Detecting fraudulent data, from the back and from the front

Part 1 due: at 11pm on Thursday, July 26.
Part 2 due: at 11pm on Thursday, August 2.
Submit via Catalyst CollectIt (a.k.a. Dropbox).

In this assignment, you will try to detect fraud in a dataset, in two different ways:

This assignment will also give you practice with the basics of statistical testing.

To get started, download and extract the homework6.zip file.

You will write all your answers in a new file, fraud_detection.py, that you will create. In some cases, your answers will be Python code. In other cases, your answers will be textual, in which case you should write them as comments. For every problem, make sure that the code that answers it

Refactoring your code

Different parts of this assignment require similar, but not exactly identical, work. When you notice such repetition, you should refactor and generalize your code. That is, rather than writing two similar routines, you should write one routine that takes the place of both.

Part of your grade will depend on how little redundancy remains in the code you turn in.

Important: Leave yourself some time to go back and refactor your code before you turn it in.

Part 1: Detecting fraudulent data from the back

In this part of the assignment, you will look for fraud in election returns from the disputed 2009 Iranian presidential election. You will examine the least significant digits of the vote totals — the ones place and the tens place.

The ones place and the tens place don't affect who wins. They are essentially random noise, in the sense that in any real election, each value is equally likely. Another way to say this is that we expect the the ones and tens digits to be uniformly distributed — that is, 10% of the digits should be "0", 10% should be "1", and so forth. If these digits are not uniformly distributed, then maybe the numbers were made up by a person rather than collected from ballot boxes. (People tend to be poor at making up random numbers.)

Problem 1: Read Iranian election data

There were four candidates in the election: Ahmadinejad, Rezai, Karrubi, and Mousavi. File election-iran-2009.csv contains data, reported by the Iranian government, for each of the 30 provinces. Thus, there are 120 numbers we care about in the file. Write code to place these numbers in a single list.

Hint: Use csv.DictReader. You will also have to remove double-quotes and commas from the data, and convert them to numbers.

Problem 2: Make a histogram

Write a function ones_digit that returns the last digit of a number, and a function tens_digit that returns the next-to-last digit of a number.

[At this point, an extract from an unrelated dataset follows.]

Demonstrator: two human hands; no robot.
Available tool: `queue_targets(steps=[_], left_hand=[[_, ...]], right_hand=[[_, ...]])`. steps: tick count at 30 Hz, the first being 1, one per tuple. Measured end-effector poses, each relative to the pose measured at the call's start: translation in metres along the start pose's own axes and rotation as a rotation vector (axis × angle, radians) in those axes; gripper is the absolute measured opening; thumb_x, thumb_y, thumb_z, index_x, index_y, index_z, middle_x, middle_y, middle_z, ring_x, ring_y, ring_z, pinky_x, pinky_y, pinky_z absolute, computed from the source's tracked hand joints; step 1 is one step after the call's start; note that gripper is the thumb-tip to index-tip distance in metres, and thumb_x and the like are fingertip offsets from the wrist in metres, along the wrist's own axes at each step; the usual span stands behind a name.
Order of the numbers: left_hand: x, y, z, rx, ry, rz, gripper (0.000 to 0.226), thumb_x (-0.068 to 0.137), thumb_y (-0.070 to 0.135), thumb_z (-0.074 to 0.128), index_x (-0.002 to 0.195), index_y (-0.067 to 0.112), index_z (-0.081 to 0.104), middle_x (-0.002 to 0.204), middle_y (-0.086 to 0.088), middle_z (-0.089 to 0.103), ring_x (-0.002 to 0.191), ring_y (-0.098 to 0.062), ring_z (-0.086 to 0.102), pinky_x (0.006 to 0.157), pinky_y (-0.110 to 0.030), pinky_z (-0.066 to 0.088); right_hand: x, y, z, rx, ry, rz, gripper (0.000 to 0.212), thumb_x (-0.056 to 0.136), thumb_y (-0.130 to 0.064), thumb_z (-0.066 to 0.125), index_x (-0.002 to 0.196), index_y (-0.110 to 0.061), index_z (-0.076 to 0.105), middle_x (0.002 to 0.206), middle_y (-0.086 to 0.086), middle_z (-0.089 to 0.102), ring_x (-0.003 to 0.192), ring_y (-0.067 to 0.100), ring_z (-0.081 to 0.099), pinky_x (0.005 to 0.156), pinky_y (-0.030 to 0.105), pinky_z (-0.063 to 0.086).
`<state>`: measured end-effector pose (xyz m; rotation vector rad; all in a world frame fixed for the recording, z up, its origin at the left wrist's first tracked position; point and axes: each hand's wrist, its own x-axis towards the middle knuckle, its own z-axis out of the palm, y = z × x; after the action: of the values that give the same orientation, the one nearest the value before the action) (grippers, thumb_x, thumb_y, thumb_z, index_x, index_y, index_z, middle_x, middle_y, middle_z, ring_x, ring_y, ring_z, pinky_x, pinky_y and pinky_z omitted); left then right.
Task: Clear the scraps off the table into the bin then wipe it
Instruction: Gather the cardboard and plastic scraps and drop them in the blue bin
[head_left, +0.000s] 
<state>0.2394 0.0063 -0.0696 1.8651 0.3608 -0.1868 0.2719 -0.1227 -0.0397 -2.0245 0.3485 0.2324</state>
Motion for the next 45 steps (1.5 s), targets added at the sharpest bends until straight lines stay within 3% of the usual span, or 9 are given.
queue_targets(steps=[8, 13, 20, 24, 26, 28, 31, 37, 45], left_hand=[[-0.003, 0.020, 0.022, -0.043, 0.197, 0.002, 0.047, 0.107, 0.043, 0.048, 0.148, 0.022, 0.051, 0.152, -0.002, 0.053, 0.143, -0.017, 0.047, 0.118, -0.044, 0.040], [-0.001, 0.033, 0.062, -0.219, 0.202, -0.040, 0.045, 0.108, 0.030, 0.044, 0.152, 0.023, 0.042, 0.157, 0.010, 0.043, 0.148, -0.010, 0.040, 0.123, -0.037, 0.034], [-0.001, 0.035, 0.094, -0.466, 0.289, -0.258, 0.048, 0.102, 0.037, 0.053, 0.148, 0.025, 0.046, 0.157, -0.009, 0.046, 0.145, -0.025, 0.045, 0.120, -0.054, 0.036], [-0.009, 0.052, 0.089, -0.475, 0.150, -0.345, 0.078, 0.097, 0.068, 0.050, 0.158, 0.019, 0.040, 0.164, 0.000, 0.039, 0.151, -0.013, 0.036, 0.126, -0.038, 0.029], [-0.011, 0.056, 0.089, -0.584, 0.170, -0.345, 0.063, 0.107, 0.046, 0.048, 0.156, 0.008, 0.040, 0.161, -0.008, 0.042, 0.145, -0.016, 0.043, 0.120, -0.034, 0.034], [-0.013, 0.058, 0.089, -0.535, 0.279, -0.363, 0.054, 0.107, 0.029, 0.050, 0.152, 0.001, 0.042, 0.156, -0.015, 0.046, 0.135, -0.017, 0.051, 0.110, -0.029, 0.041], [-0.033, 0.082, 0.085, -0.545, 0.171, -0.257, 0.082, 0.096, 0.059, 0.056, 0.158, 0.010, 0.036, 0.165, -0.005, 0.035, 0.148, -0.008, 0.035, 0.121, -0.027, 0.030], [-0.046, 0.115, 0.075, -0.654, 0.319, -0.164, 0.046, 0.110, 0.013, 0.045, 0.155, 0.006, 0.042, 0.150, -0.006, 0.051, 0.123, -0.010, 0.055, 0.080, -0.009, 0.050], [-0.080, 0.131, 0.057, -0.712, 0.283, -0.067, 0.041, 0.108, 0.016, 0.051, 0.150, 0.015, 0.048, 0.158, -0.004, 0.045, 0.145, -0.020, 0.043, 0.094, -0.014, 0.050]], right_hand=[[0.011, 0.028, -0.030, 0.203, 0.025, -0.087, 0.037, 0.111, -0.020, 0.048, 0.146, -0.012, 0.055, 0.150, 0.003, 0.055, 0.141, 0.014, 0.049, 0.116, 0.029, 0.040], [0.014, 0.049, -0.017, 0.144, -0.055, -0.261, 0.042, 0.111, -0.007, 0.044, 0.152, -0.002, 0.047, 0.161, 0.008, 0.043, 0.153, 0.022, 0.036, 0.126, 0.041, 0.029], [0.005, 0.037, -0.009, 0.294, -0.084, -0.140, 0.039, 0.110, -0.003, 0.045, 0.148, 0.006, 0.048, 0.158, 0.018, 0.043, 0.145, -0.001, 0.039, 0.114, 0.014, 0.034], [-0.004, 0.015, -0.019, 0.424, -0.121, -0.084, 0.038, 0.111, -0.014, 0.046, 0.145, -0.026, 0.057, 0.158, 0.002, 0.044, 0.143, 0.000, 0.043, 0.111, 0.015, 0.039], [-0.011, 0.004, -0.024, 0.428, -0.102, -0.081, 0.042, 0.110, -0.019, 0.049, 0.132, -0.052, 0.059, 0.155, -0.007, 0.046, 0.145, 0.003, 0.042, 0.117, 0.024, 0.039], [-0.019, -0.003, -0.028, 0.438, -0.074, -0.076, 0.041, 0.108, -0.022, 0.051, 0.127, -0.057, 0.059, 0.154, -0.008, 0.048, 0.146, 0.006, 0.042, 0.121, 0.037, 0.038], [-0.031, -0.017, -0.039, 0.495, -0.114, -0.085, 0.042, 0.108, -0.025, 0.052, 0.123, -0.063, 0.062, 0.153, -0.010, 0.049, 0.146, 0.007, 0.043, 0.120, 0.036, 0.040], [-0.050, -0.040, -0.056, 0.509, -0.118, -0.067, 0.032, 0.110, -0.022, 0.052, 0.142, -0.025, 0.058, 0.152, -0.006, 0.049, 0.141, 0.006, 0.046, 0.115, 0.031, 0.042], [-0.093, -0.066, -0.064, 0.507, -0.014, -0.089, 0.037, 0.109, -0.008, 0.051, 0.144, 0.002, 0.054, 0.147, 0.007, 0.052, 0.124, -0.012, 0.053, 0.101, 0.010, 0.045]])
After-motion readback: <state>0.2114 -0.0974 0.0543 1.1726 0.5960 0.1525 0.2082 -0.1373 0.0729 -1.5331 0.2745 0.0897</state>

Write a function ones_digit_histogram that takes as input a list of numbers and produces as output a list of 10 numbers. Each element of the result indicates the frequency with which that digit appeared in the ones place in the input. Here is an example call and result:

>>> ones_digit_histogram([0, 1, 1, 2, 3, 5, 8, 13, 21, 34, 55, 89, 144, 233, 377, 610, 987, 1597, 2584, 4181, 6765])
[0.09523809523809523, 0.19047619047619047, 0.047619047619047616, 0.14285714285714285, 0.14285714285714285, 0.14285714285714285, 0, 0.14285714285714285, 0.047619047619047616, 0.047619047619047616]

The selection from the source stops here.